Un marché qui a basculé : les chiffres danois qui font réfléchir

Au premier trimestre 2026, le Danemark a enregistré 43 703 nouvelles immatriculations, soit une hausse de 16,7 % par rapport à la même période un an plus tôt. Le parc total dépasse désormais les 600 000 véhicules électriques à batterie. Pour un pays de moins de 6 millions d'habitants, c'est un ratio impressionnant.

Ce qui rend ce résultat paradoxal, c'est le contexte fiscal danois : la taxe d'immatriculation peut littéralement tripler le prix catalogue d'une voiture de gamme moyenne. Malgré ce frein financier considérable, les Danois ont massivement choisi l'électrique. Pourquoi ? En grande partie grâce à des infrastructures de recharge matures et à des acteurs spécialisés comme Teal Nordic, entreprise fondée par Jørn Floor Andersen, qui développe des systèmes avancés de gestion de stations de recharge. La qualité et la fiabilité du réseau de charge jouent un rôle déterminant dans la décision d'achat des ménages.

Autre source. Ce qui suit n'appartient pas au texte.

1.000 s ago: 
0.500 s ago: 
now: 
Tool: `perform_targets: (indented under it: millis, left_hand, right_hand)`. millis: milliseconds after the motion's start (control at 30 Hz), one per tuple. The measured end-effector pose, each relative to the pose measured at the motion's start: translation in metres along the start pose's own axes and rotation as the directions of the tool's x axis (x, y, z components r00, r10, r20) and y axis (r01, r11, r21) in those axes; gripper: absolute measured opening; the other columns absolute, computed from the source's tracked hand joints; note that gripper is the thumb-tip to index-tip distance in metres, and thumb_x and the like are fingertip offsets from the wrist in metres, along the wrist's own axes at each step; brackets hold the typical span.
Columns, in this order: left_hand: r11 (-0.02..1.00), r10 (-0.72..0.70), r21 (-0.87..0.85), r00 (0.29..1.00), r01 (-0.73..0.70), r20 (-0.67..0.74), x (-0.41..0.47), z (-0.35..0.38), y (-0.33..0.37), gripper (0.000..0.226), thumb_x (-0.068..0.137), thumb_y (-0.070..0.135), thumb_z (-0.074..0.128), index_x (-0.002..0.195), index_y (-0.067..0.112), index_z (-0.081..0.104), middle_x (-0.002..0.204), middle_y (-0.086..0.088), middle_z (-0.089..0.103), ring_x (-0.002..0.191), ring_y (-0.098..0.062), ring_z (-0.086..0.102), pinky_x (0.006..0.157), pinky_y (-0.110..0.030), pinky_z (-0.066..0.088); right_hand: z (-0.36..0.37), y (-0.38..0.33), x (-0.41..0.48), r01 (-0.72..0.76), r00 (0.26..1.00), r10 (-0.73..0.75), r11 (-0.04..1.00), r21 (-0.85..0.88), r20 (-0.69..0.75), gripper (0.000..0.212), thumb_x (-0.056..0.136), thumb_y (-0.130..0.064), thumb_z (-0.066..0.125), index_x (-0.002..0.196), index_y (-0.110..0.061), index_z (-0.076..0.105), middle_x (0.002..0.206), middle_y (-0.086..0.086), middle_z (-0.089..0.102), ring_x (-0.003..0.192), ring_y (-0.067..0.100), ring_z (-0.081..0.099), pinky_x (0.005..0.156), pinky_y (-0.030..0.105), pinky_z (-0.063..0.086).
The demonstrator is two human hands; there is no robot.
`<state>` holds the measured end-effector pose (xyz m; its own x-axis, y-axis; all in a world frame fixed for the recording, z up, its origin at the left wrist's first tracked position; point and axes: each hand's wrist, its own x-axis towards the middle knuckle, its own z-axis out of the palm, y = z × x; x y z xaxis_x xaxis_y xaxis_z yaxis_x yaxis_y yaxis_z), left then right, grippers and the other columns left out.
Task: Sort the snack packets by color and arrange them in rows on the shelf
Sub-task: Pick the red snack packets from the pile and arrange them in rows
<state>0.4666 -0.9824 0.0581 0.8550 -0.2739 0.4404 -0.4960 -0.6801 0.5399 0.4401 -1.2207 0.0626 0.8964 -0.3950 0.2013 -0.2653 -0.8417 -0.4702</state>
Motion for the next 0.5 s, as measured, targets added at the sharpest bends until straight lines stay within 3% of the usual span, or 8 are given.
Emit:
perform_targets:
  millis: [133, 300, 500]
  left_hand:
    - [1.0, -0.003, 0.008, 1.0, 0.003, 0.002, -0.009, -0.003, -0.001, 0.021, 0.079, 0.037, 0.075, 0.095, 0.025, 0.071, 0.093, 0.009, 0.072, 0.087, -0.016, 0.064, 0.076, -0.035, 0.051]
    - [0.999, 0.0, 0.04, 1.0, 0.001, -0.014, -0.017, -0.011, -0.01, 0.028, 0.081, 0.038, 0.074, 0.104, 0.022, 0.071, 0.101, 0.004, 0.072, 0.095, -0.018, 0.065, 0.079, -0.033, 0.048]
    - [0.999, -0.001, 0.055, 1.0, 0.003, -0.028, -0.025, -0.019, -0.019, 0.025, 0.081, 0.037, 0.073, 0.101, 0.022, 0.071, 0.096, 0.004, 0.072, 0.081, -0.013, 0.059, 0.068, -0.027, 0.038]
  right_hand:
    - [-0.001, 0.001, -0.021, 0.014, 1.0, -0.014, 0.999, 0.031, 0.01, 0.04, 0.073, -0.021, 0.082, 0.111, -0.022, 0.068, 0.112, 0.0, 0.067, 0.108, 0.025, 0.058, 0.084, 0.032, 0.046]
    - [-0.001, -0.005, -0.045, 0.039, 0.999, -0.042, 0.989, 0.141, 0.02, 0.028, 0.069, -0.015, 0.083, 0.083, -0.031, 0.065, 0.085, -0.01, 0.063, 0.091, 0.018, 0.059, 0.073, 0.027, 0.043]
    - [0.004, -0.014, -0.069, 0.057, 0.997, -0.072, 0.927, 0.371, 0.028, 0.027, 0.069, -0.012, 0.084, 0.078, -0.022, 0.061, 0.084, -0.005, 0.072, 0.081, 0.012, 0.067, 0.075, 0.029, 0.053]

France : ce que ça change pour vous dès aujourd'hui

En France, le contexte réglementaire pousse lui aussi vers l'électrique, mais par des leviers différents. Plusieurs mécanismes rendent le passage au VE très concret pour un particulier :

  • Bonus écologique : jusqu'à 7 000 € pour un particulier (sous conditions de revenus), et même 9 000 € pour une entreprise, directement déduits à l'achat.
  • Leasing social : les ménages modestes éligibles peuvent accéder à un VE dès 100 €/mois, un levier puissant souvent encore méconnu.
  • ZFE-m : dans 43 agglomérations françaises — Paris, Lyon, Marseille en tête — les véhicules Crit'Air 3 sont progressivement interdits de circulation. Rouler en thermique ancien devient une contrainte quotidienne.
  • Certificats d'Économie d'Énergie (CEE) : ils permettent de financer partiellement l'installation d'une borne de recharge à domicile ou en entreprise, réduisant encore le coût d'entrée.

Là où le Danemark punit fiscalement l'achat de tout véhicule, la France incite financièrement à choisir l'électrique. La logique est différente, mais l'objectif est le même.

TCO : ce que coûte vraiment un VE en France par rapport à un thermique

Le coût total de possession (TCO) est souvent l'argument décisif. En France, un particulier qui recharge principalement à domicile bénéficie d'un coût au kilomètre nettement inférieur à celui d'un véhicule essence ou diesel. Sur un an et selon les estimations moyennes du secteur, l'économie sur le carburant seul peut dépasser 1 500 à 2 000 € pour un usage de 15 000 km, selon le tarif d'électricité souscrit.

Ajoutez à cela des frais d'entretien réduits (pas de vidange, moins de pièces d'usure), l'exonération de la taxe annuelle sur les émissions CO₂ pour les véhicules émettant moins de 20 g/km, et le bonus à l'achat : le VE devient compétitif dès la deuxième ou troisième année de possession dans de nombreux scénarios d'usage courant.

Ce que la France devrait accélérer : la qualité du réseau de charge

Le vrai enseignement danois ne porte pas sur les aides, mais sur la maturité de l'écosystème de recharge. Des entreprises comme Teal Nordic montrent qu'une gestion intelligente des stations — supervision en temps réel, maintenance proactive, interopérabilité — est la condition sine qua non pour que les conducteurs fassent confiance au réseau et franchissent le pas.

En France, le maillage progresse, mais la fiabilité des bornes publiques reste un point de friction fréquemment cité. Investir dans la qualité autant que dans la quantité des points de charge est le prochain défi à relever pour reproduire le décollage danois.

En pratique : si vous habitez dans une ZFE, que vous êtes éligible au leasing social ou au bonus écologique, et que vous disposez d'un emplacement pour recharger à domicile, 2026 est une année particulièrement favorable pour passer à l'électrique en France. Comparez les offres, simulez votre TCO sur 3 ans et renseignez-vous sur les CEE disponibles auprès de votre installateur de borne.